Фигура, всегда очень близкая к народу, это полицейский. Перов и Мусоргский изобразили его всего по одному разу каждый, но великолепно. У Перова, это тот бездушный истукан, который сидит подле, вытащенного из воды тела „Утопленницы“ и тянет махорку из коротенькой трубочки, словно краденый тюк товара, снова им найденный, сторожит. Его калмыцкое широкое лицо, все истыканное оспой, его равнодушные глаза, его казенная поза — все это говорит о том человеке, который уже вполне выдрессирован, который „готов“ от головы до ног, и его ничем в мире не проймешь. У Мусоргского столь же великолепен этот тип, и столь же верен. Нужды нет, что это полицейский не нынешний, а живший триста лет назад — ничего не переменилось от этого. Он не сторожит никакого мертвого тела, но он сторожит целую массу живых человеческих тел, толпу простого народа, согнанного на площадь, чтобы Бориса Годунова упрашивать на царство. Ему надо только одно: чтоб эти человеческие рты кричали? и жалобно просили, чтоб колени были преклонены и руки протянуты, вперед, надо, чтоб это казенное дело было справлено.

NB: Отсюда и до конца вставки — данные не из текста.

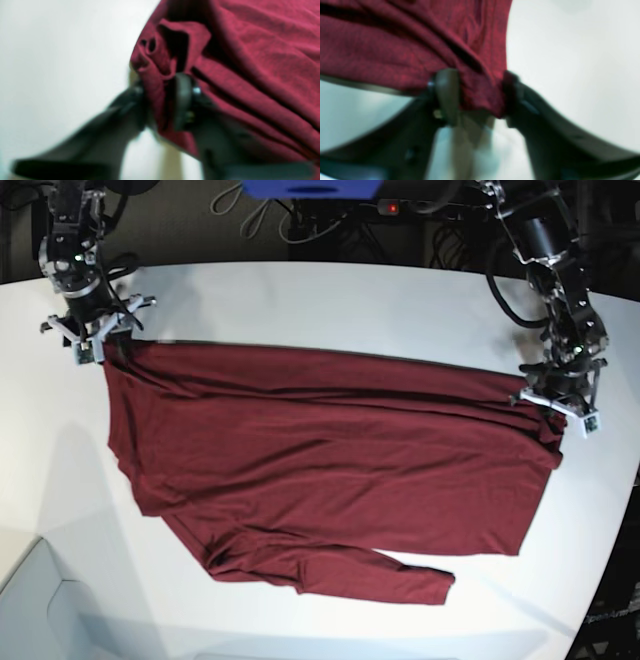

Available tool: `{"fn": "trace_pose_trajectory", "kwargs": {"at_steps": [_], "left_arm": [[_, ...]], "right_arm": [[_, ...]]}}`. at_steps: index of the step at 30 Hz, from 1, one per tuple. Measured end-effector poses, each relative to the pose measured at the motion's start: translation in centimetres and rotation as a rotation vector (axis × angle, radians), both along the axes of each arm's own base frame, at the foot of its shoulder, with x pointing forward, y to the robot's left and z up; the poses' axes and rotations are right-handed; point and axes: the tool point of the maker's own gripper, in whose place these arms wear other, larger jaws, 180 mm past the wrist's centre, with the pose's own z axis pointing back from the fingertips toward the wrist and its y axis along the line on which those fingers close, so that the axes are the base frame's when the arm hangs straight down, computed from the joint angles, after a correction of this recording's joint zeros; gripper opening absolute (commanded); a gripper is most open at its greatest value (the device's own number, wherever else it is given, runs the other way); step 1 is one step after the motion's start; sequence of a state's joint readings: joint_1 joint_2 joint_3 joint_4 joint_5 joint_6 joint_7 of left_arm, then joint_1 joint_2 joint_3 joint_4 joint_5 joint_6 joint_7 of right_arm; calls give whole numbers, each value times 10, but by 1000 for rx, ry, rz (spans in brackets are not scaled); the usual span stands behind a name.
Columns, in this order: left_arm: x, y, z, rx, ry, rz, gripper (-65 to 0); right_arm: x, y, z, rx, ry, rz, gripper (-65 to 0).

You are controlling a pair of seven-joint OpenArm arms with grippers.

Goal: Layout the t-shirt on the table in an organized manner, then fold the t-shirt properly
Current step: 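Pull the collar edge back with both grippers, stretching the shirt flat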

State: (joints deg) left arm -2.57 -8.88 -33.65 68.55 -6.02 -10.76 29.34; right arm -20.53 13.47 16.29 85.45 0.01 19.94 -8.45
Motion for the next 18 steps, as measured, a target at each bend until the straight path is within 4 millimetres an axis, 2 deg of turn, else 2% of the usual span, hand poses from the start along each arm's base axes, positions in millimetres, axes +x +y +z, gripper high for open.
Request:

До всего остального, что в головах этой толпы происходит, пока некий торжественный исторический акт тут совершается, ему никакого дела нет, точь-в-точь как тому, изрытому оспой, калмыку в полицейской шинели, в картине Перова, и в голову не приходит помысла о том великом таинстве смерти, которое снизошло на эту бедную женщину, от отчаяния бросившуюся в воду.

Помещиков Перов и Мусоргский изображали не много раз, но характерно. При этом преимущество силы, выпуклости и разносторонности — на стороне Мусоргского. Замечательнейший тип помещика у Перова выставлен в его „Сельской проповеди“; это старикашка, ничтожный и темный, кроткий и смирный на вид, вероятно алчный и безжалостный „на деле“, и только. Намного сложнее и глубже тип старинного помещика, нарисованный Мусоргским в его князе Иване Хованском (в „Хованщине“). Это старик, на иное добрый и благодушный, на иное лютый, злой, беспощадный; надутый предками и безграничною властью, мирно бушующий в домашнем гареме, вспыльчивый до бешенства, ограниченный, трактующий все вокруг себя как прирожденное рабское холопство. Этот самый тип „помещика“ намеревался Мусоргский трактовать и в опере „Бобыль“, которой сценариум уцелел в его бумагах, и о которой мы вдвоем много совещались с ним скоро после „Бориса Годунова“. Иное было уже туда сочинено. Сцена „гаданья“ Марфы для князя Голицына в „Хованщине“ прямо взята из сцены „гаданья“ для старика-помещика в „Бобыле“. В этой опере должен был явиться „суд помещика“, у себя дома, при обстановке как у мирового судьи, над пойманным браконьером-бобылем (нечто в pendant к сцене „Приезда станового на следствие“ Перова).